Yet, it also understands how this unpredictable force can wipe out reason and turn ordinary, sane people into blithering basketcases operating on embarrassing impulses and obsessive whims.

"Crazy, Stupid, Love." constantly surprises us. Then it surprises us more.

It loves all of its flawed and flailing characters with equal abandon and celebrates the ability of love -- we're talking true love, mind you -- to triumph over thoughtless and hurtful actions.

This is a very smart, fresh, funny and endearing comedy that tells us love means you always have to say you're sorry, because forgiveness is a useful weapon in the fight for personal happiness.

Cal ("The Office" refugee Steve Carell) thinks he's been happily married to his junior high crush Emily (Julianne Moore) for more than two decades when she blurts out "I want a divorce!"

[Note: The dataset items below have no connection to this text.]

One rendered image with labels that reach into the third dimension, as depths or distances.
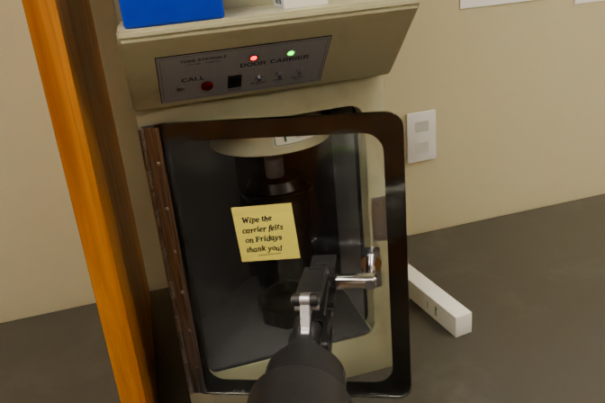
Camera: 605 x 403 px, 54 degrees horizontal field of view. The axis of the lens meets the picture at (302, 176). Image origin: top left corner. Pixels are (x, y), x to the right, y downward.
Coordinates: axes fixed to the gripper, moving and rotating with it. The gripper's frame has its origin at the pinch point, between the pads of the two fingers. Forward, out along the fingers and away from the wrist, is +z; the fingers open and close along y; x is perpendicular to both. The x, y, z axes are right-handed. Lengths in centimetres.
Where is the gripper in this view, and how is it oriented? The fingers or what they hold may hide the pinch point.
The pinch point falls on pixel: (322, 281)
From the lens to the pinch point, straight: 71.9
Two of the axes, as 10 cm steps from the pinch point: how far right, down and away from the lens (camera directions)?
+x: -9.9, 0.4, 1.5
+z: 1.2, -3.6, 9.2
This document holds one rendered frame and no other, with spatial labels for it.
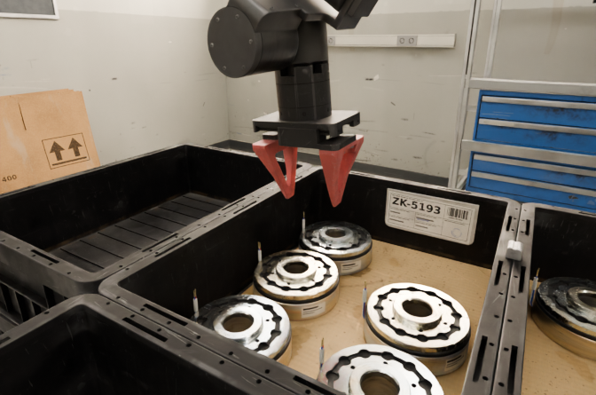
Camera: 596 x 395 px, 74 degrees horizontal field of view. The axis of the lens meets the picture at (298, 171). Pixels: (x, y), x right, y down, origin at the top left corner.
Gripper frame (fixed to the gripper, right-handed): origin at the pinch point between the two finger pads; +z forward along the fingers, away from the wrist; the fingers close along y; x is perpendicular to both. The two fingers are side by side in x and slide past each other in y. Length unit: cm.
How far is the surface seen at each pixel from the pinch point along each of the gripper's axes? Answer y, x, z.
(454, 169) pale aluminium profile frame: -22, 186, 60
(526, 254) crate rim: 21.7, 3.1, 4.3
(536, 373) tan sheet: 23.6, -0.9, 14.3
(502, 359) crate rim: 21.4, -12.7, 3.5
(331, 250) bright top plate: -0.3, 4.1, 9.7
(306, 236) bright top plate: -5.1, 5.8, 9.5
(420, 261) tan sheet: 8.9, 13.0, 14.0
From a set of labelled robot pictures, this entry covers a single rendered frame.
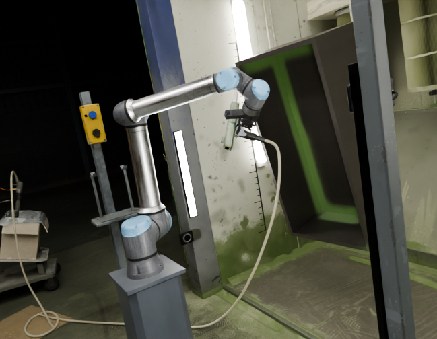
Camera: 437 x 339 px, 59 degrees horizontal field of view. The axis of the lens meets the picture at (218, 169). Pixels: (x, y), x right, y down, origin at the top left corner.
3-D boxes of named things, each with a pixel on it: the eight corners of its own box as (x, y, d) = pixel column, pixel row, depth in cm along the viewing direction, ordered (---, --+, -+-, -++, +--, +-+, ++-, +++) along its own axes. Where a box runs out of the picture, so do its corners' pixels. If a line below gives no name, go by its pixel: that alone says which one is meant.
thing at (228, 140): (263, 155, 199) (221, 143, 196) (260, 160, 203) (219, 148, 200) (270, 88, 226) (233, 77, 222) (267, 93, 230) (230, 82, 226)
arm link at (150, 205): (137, 245, 207) (110, 103, 194) (151, 233, 223) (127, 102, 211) (162, 244, 202) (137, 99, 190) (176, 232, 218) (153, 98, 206)
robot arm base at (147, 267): (134, 283, 184) (129, 264, 183) (122, 272, 200) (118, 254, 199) (170, 269, 193) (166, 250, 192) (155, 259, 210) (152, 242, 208)
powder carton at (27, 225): (0, 244, 380) (3, 204, 379) (47, 245, 396) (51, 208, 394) (-12, 261, 331) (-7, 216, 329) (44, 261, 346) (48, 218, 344)
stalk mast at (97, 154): (135, 311, 292) (87, 92, 266) (138, 313, 287) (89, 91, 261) (128, 314, 289) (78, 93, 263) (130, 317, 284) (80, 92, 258)
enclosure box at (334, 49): (321, 210, 282) (273, 47, 251) (401, 220, 234) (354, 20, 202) (291, 235, 264) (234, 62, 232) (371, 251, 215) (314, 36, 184)
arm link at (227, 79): (99, 107, 183) (232, 62, 161) (113, 105, 195) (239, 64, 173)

Now in a single apartment existence, Cal tries the bar scene, but his Velcro-closure wallet, bad haircut and dingy New Balance Model 407 runners (the 700 and 800 series are far superior) prove to be instant chick repellents.

A lady-killer bar denizen named Jacob (Ryan Gosling) watches Cal drink his berry-flavored vodka from a straw and loudly lament how his wife has been seduced by her office mate, David.

Out of pity, or maybe because he just can't take the whining anymore, Jacob brings Cal under his rooster's wing. He dresses Cal. Gets his hair styled. Gives him advice on how to regain his manhood.

"Do you know when you lost it?" Jacob asks.

"A strong case can be made for 1984," Cal replies.

Once up to cruising speed, Cal hits his stride with women, especially a hottie schoolteacher (played with zesty desperation by a scene-stealing Marisa Tomei).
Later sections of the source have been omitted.